Species Interactions in Food Webs
Ecological communities can be organized into food webs in which species are inextricably linked within a network of energy flow. Conceivably, all organisms in the network—plants, herbivores, carnivores and detritivores—are functionally predators of resources and resources for predators. From this conception of ecological communities stems a fundamental paradigm for success in the evolutionary-ecological game of life. Namely, individuals ought to strike an adaptive balance between fitness gains from resource consumption and fitness losses from the risk of being consumed. Research in the lab focuses on how this evolutionary adaptive game determines the nature and strength of food web interactions, with cascading effects on community assembly and nutrient cycling through ecosystems.
Food webs, nutrient cycling, and carbon storage in the High Andes
In the essential ecosystem process of nutrient cycling, plants and microbes are generally considered the main biotic players. Plants, of course, take up carbon from the atmosphere and nutrients from the soil, and microbes decompose decaying plant litter and return nutrients and some carbon to the soil. But what happens in ecosystems with little vegetation and almost no plant litter? Julia's research examines how large animals may play an important role in carbon and nutrient cycling in a barren alpine landscape in the High Andes of Argentina. In a system comprised of vicuñas (herbivores), pumas (predators), and condors (scavengers), Julia hypothesizes that carcasses and latrines (communal vicuña scat piles) provide important nutrient inputs into the soil, and that the trophic interactions within this food web determine the distribution and deposition rate of these inputs. She will combine soil sampling and stable isotope analysis at carcasses and latrines to evaluate the effects of puma predation and vicuña anti-predator behavior on the distribution of nutrients in the landscape.

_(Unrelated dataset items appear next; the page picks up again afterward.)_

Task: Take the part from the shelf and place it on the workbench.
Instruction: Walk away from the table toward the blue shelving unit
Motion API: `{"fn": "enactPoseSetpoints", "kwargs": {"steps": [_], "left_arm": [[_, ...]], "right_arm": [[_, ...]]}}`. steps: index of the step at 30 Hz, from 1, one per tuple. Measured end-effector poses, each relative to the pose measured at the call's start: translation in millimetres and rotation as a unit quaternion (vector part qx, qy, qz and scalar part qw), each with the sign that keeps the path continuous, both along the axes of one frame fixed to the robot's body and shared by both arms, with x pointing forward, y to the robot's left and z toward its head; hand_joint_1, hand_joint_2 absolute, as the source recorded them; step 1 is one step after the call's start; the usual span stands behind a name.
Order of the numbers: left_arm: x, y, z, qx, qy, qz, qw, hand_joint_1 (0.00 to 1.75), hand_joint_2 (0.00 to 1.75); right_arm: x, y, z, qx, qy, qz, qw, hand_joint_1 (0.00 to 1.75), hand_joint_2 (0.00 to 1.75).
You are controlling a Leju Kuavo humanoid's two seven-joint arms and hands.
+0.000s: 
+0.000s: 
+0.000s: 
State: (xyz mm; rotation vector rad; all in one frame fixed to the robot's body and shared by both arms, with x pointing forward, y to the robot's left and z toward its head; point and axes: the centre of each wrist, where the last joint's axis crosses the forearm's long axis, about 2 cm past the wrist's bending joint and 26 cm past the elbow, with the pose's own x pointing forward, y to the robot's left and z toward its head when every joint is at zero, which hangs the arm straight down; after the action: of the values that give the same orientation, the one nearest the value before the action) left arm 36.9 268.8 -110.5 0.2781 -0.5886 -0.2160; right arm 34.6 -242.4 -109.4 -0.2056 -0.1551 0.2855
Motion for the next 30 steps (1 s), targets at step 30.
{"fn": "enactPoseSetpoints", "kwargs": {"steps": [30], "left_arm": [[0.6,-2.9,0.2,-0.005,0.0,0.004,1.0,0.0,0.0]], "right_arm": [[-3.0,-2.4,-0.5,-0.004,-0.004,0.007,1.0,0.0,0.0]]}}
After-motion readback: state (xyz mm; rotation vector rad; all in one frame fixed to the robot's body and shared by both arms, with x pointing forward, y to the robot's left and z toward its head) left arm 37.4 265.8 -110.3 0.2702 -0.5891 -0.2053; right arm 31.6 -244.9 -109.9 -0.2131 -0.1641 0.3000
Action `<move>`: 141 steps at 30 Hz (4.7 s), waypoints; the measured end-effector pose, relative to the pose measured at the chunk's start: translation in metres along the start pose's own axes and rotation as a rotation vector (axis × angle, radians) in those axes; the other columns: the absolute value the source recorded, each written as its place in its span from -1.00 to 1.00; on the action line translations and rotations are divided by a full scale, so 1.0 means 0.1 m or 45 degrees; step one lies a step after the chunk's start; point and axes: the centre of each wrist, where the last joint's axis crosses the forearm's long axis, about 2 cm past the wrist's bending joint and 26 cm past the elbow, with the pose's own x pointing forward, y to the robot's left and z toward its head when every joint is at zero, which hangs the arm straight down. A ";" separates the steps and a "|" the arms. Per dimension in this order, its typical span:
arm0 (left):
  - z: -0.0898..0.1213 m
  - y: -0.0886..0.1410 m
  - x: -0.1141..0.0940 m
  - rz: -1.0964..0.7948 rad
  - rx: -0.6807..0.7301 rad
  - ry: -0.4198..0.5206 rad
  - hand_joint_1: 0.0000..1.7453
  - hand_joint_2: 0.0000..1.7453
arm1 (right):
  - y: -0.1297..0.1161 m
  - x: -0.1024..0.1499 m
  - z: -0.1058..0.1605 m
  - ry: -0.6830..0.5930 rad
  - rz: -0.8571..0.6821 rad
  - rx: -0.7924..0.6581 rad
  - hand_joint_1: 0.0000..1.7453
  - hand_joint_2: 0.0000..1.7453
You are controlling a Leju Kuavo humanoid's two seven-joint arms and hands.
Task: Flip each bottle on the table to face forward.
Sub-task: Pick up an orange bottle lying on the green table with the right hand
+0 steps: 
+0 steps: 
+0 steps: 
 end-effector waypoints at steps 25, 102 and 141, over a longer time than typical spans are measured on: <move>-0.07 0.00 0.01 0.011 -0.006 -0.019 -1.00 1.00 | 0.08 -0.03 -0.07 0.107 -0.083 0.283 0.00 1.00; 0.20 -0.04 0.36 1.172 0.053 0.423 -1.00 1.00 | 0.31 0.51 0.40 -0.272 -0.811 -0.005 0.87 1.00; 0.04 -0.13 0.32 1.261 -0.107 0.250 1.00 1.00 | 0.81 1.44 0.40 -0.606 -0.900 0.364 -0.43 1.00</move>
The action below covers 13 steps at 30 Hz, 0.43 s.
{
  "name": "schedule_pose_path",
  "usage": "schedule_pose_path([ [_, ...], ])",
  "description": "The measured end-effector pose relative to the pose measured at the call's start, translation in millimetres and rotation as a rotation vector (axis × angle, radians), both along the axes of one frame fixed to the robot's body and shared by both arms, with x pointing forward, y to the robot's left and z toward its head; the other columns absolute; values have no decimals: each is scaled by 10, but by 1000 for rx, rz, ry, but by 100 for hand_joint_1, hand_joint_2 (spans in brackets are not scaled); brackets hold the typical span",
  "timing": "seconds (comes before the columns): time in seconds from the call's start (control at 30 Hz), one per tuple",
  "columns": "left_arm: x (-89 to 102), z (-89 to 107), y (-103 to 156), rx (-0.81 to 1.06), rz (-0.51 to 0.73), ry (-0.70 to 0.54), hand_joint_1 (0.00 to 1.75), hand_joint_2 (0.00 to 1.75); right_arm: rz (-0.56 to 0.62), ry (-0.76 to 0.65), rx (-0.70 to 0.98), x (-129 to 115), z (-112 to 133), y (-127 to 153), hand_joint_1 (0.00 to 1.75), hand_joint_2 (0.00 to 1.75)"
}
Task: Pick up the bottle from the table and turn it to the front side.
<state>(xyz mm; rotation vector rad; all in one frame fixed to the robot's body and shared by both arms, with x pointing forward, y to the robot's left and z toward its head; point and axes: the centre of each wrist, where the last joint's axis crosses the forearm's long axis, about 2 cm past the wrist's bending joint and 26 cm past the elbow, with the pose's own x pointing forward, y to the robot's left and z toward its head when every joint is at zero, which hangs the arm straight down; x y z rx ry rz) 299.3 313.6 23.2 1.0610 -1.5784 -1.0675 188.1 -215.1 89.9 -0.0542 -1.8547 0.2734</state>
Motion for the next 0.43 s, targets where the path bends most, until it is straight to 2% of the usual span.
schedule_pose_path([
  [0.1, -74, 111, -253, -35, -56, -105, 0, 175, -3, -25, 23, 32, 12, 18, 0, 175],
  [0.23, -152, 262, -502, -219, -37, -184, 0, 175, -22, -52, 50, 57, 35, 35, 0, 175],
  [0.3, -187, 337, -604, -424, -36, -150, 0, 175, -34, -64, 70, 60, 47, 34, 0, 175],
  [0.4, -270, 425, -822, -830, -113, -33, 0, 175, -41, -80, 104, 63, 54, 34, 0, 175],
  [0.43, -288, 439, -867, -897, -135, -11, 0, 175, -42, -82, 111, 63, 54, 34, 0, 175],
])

Intraspecific variation and species interactions
A central point of fascination for ecologists and evolutionary biologists alike is the variation across species and between individuals. Yet, models of species interactions in food webs largely ignore variation between individuals and instead assume equal variance by categorizing both individuals and species into broad functional groups. Nathalie embraces the ecological complexity of intraspecific variation by examining the role of animal personality in food web interactions. Animal personality has consequences for the outcome of species interactions and may be an important driver of ecosystem processes. She works primarily with old-field arthropods (Orthoptera and their spider predators) at Yale-Myers Forest and throughout New England.